* [YOUR TASK]
Please find every line in the records below that contains the word "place", and copy it.

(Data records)

++++++++++

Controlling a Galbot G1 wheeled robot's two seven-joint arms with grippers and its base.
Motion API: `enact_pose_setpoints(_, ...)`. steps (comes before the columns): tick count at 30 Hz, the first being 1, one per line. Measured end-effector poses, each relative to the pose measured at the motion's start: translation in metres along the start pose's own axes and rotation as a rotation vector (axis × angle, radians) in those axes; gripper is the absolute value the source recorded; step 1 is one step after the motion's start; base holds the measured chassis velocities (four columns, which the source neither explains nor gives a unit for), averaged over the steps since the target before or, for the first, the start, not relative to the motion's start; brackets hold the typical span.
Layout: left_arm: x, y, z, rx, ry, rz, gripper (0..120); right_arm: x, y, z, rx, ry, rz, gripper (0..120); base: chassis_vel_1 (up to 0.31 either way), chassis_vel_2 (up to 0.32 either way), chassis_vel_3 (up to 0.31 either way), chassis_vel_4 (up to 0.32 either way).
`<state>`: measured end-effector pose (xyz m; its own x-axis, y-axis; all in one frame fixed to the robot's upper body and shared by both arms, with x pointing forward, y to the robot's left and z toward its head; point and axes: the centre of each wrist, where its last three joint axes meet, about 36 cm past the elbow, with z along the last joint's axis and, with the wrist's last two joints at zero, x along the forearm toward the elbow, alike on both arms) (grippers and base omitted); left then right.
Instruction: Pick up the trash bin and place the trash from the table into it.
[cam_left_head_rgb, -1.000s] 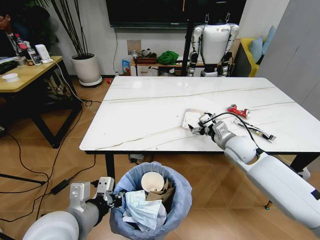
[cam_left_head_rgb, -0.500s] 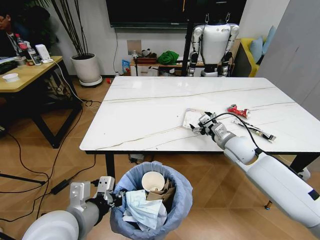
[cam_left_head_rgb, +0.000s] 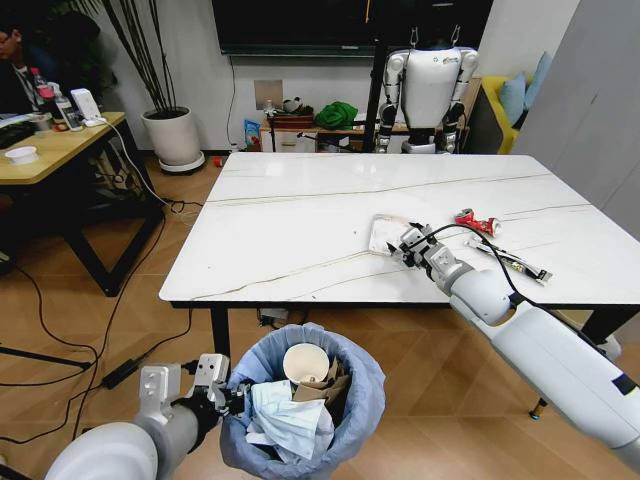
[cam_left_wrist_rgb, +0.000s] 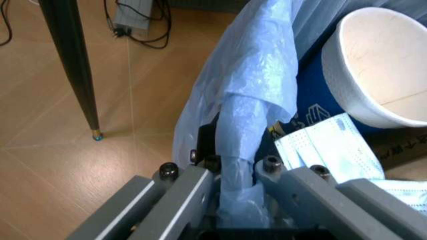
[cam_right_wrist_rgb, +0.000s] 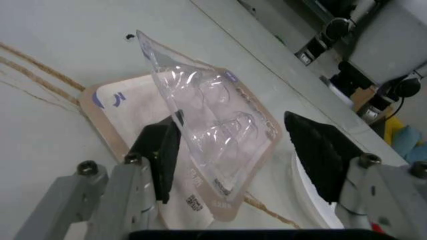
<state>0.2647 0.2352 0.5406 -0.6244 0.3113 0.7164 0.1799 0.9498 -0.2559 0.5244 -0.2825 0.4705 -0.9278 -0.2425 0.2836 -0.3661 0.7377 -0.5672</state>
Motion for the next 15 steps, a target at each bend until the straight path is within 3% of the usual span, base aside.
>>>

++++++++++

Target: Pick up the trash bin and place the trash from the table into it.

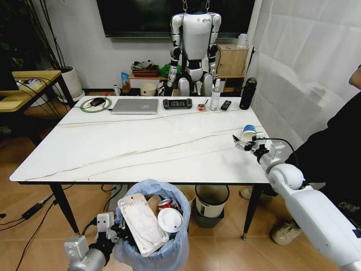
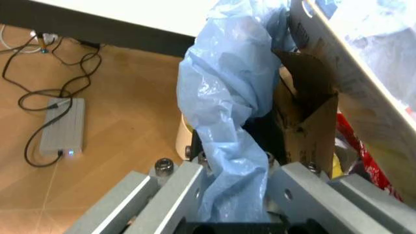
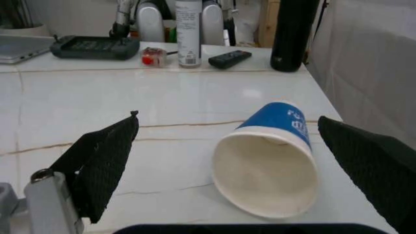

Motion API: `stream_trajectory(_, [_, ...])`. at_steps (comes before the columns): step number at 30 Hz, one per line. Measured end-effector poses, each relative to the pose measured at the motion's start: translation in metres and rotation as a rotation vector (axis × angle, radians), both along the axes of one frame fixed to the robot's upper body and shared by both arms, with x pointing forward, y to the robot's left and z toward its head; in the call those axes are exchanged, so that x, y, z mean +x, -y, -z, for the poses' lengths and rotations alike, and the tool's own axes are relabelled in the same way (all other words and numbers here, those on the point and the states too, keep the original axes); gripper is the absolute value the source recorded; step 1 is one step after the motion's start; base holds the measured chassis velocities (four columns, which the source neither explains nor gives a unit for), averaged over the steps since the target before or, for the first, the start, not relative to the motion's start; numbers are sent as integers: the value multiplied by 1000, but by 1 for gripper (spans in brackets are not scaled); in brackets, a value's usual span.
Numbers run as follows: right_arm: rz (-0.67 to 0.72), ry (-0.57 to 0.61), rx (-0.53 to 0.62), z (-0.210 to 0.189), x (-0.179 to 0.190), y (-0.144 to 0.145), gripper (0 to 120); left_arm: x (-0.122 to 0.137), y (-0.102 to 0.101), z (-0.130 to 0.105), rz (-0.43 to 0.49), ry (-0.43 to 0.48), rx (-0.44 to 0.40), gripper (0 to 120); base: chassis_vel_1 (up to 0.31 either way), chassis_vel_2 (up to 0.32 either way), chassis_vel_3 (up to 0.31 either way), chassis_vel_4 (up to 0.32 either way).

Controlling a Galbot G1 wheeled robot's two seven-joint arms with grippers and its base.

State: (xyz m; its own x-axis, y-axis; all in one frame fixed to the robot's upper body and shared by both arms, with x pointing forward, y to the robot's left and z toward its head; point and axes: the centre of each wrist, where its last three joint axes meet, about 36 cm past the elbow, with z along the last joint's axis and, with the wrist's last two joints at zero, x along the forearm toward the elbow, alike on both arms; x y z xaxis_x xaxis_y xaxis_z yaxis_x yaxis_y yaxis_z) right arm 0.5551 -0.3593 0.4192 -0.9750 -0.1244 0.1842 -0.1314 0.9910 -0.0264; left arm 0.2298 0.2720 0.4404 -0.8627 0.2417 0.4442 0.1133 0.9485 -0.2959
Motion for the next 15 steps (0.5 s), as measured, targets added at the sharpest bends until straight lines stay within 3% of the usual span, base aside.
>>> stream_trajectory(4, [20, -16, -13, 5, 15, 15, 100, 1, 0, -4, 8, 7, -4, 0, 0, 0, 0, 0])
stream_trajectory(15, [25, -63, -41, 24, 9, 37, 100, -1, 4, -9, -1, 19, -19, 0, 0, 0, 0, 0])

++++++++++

* [REPLY TO THE TASK]
Instruction: Pick up the trash bin and place the trash from the table into it.
Target: Pick up the trash bin and place the trash from the table into it.

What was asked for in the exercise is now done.